60. A data processing system for archiving voice objects in a document,
comprising:
means for loading an existing index into a data processing system;
means for inputting a document architecture envelope including a text
object and an voice object into said system;
means coupled to said loading means and said inputting means for generating
a first key word for said text object from said text object and adding
said first key word to said index;
said generating means automatically generating a second key word for said
voice object from said text object and adding said second key word to said
index;
means coupled to said inputting means for storing said document
architecture envelope in said system;
means coupled to said generating means for storing said index including
said first and second key words in said system;
means for entering a search term into said data processing system;
means for comparing said search term with candidate key words in said
index; and
means for retrieving said voice object if said second key word is found in
said means for comparing.
61. The system of claim 60, wherein said second key word is generated from
a caption word string in said text object.
62. The system of claim 60, wherein said second key word is generated from
highlighting a word string in said text object.
63. The system of claim 60, wherein said second key word is generated from
typing a word string into said system.
64. In a data processing system, a method for archiving non-text objects in
a document, comprising the steps of:
loading an existing index into a data processing system;
inputting a document architecture envelope including a non-text object and
containing embedded text into said system;
extracting said embedded text;
automatically generating a first key word for said non-text object from
said embedded text and adding said first key word to said index;
storing said document architecture envelope in said system;
storing said index including said first key word in said system;
entering a search term into said data processing system;
comparing said search term with candidate key words in said index; and
retrieving said non-text object if said first key word is found in said
comparing step.
65. The method of claim 64, wherein non-text object is a graphics object.

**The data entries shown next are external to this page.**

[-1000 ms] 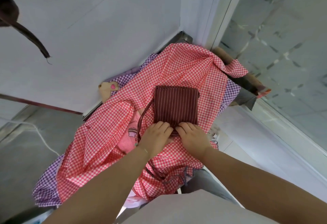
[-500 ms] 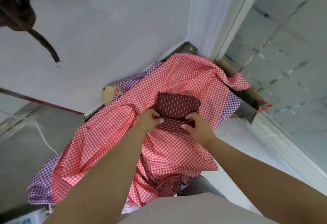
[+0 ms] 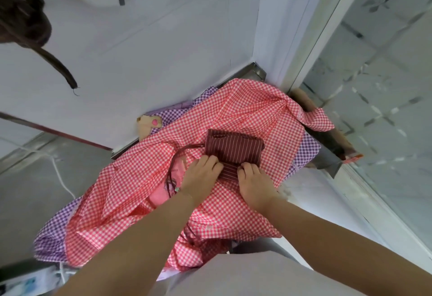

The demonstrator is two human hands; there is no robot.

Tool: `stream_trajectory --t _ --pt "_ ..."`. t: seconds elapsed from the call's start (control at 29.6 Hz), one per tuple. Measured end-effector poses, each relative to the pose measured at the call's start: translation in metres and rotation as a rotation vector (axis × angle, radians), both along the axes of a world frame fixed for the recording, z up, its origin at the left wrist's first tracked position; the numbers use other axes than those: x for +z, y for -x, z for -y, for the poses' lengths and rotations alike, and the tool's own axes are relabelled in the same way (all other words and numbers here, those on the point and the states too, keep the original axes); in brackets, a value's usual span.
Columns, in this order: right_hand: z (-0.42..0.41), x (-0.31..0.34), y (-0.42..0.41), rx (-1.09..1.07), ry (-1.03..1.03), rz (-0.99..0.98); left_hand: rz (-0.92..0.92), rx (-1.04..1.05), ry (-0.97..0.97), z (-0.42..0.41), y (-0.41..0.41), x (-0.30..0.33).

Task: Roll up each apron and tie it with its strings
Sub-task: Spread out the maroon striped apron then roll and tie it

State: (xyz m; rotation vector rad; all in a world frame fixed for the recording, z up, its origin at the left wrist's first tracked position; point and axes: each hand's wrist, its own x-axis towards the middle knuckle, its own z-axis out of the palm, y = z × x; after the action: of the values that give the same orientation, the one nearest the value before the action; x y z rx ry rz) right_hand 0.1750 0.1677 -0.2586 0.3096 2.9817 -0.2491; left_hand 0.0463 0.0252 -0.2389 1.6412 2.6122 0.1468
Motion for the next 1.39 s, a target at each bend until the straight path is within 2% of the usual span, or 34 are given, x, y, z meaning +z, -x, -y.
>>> stream_trajectory --t 0.07,0.17,0.24,0.3,0.37,0.51,0.57,0.68,0.74,0.81,0.91,0.95,0.98,1.05,1.15,1.22,1.39 --pt "-0.009 0.002 0.004 -0.001 0.049 -0.011 0.013 -0.104 -0.001 0.008 0.0 -0.007" --pt "-0.028 0.005 0.007 -0.025 0.244 0.009 0.094 -0.05 0.148 0.006 0.006 -0.003" --pt "-0.036 0.005 0.007 -0.1 0.362 -0.005 0.225 0.08 0.239 -0.006 0.015 0.002" --pt "-0.042 0.005 0.008 -0.19 0.438 -0.016 0.372 0.181 0.245 -0.022 0.025 0.008" --pt "-0.048 0.008 0.016 -0.258 0.435 0.024 0.535 0.306 0.2 -0.034 0.035 0.012" --pt "-0.057 0.019 0.035 -0.387 0.431 0.085 0.813 0.701 0.039 -0.043 0.036 0.008" --pt "-0.056 0.024 0.043 -0.361 0.233 0.013 0.905 0.884 -0.038 -0.051 0.033 0.01" --pt "-0.043 0.024 0.043 -0.088 -0.024 -0.077 0.951 1.059 -0.107 -0.062 0.033 0.009" --pt "-0.034 0.018 0.037 0.055 -0.079 -0.075 0.974 1.113 -0.139 -0.066 0.031 0.013" --pt "-0.033 0.011 0.035 0.103 -0.15 -0.055 0.996 1.201 -0.215 -0.071 0.028 0.017" --pt "-0.036 0.008 0.044 0.142 -0.211 0.01 1.043 1.518 -0.354 -0.076 0.018 0.026" --pt "-0.037 0.013 0.05 0.125 -0.203 0.042 1.135 1.575 -0.367 -0.079 0.012 0.027" --pt "-0.039 0.02 0.056 0.104 -0.196 0.069 1.28 1.601 -0.416 -0.081 0.006 0.027" --pt "-0.046 0.026 0.065 0.108 -0.096 0.095 1.635 1.646 -0.665 -0.092 -0.008 0.037" --pt "-0.055 0.038 0.073 0.117 0.141 0.005 1.827 1.588 -0.904 -0.098 -0.011 0.053" --pt "-0.061 0.049 0.075 0.083 0.251 -0.072 1.862 1.463 -0.983 -0.098 -0.007 0.06" --pt "-0.069 0.093 0.081 0.015 0.533 -0.123 1.815 1.244 -0.99 -0.096 -0.002 0.083"
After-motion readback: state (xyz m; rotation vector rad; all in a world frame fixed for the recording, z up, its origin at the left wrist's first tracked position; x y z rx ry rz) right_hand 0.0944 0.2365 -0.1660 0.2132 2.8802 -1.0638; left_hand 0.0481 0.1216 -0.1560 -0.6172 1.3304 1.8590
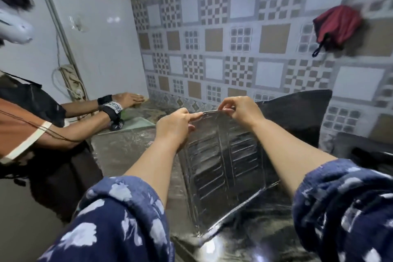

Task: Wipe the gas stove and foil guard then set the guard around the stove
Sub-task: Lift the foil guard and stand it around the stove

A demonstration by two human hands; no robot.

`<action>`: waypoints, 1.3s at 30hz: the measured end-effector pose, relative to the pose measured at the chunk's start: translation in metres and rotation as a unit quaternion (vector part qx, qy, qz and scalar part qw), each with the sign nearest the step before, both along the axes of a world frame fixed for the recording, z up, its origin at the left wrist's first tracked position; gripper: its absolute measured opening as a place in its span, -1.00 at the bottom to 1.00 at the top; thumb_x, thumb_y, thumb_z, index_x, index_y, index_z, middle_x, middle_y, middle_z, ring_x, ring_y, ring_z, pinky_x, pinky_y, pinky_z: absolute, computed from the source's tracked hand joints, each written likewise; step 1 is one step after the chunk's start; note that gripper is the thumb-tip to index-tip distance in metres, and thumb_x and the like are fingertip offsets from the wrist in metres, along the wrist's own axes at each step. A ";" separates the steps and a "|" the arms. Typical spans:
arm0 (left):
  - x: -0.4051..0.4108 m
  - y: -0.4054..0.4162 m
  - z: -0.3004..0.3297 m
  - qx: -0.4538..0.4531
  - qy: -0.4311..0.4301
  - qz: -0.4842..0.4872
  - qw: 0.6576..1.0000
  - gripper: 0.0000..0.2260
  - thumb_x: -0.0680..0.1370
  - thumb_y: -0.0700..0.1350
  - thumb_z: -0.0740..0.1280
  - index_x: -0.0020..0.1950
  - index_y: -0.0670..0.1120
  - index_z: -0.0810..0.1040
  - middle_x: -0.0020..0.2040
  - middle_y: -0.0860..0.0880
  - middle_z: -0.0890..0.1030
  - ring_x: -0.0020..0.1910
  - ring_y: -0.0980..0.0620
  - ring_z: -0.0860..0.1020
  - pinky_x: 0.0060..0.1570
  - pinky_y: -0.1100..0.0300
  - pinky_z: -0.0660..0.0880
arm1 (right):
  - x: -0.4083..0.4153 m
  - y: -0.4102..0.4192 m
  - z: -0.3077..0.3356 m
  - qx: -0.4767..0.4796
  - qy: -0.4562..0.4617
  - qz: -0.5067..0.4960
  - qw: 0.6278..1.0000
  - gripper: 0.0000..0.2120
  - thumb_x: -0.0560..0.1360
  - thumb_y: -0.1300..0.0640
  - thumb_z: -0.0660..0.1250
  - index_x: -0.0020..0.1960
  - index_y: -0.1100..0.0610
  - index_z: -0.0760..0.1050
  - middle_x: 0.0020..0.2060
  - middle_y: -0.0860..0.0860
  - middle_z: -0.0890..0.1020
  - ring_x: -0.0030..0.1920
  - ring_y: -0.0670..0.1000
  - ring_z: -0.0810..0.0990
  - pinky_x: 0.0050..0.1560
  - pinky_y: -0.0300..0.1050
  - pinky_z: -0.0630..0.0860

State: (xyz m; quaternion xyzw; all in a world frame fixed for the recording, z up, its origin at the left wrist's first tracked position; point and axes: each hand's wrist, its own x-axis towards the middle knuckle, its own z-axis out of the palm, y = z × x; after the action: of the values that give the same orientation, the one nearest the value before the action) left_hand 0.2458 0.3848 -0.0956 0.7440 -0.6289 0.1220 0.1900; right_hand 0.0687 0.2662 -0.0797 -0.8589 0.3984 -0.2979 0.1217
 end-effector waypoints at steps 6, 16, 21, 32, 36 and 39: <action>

66. The method of claim 64, wherein said non-text object is a formatted
data object.
67. The method of claim 64, wherein at least a portion of said non-text
object is a separate file which is referenced by a pointer in said
envelope.
68. In a data processing system, a method for archiving non-text objects in
a document, comprising the steps of:
loading an existing index into a data processing system;
inputting a document architecture envelope including an non-text object
into said system;
automatically generating a first key word for said non-text object from a
text object in said document and adding said first key word to said index;
storing said document architecture envelope in said system;
storing said index including said first key word in said system;
entering a search term into said data processing system;
comparing said search term with candidate key words in said index; and
retrieving said non-text object if said first key word is found in said
comparing step.
69. The method of claim 68, wherein said first key word is generated from a
caption word string in said text object.
70. The method of claim 68, wherein said first key word is generated from
highlighting a word string in said text object.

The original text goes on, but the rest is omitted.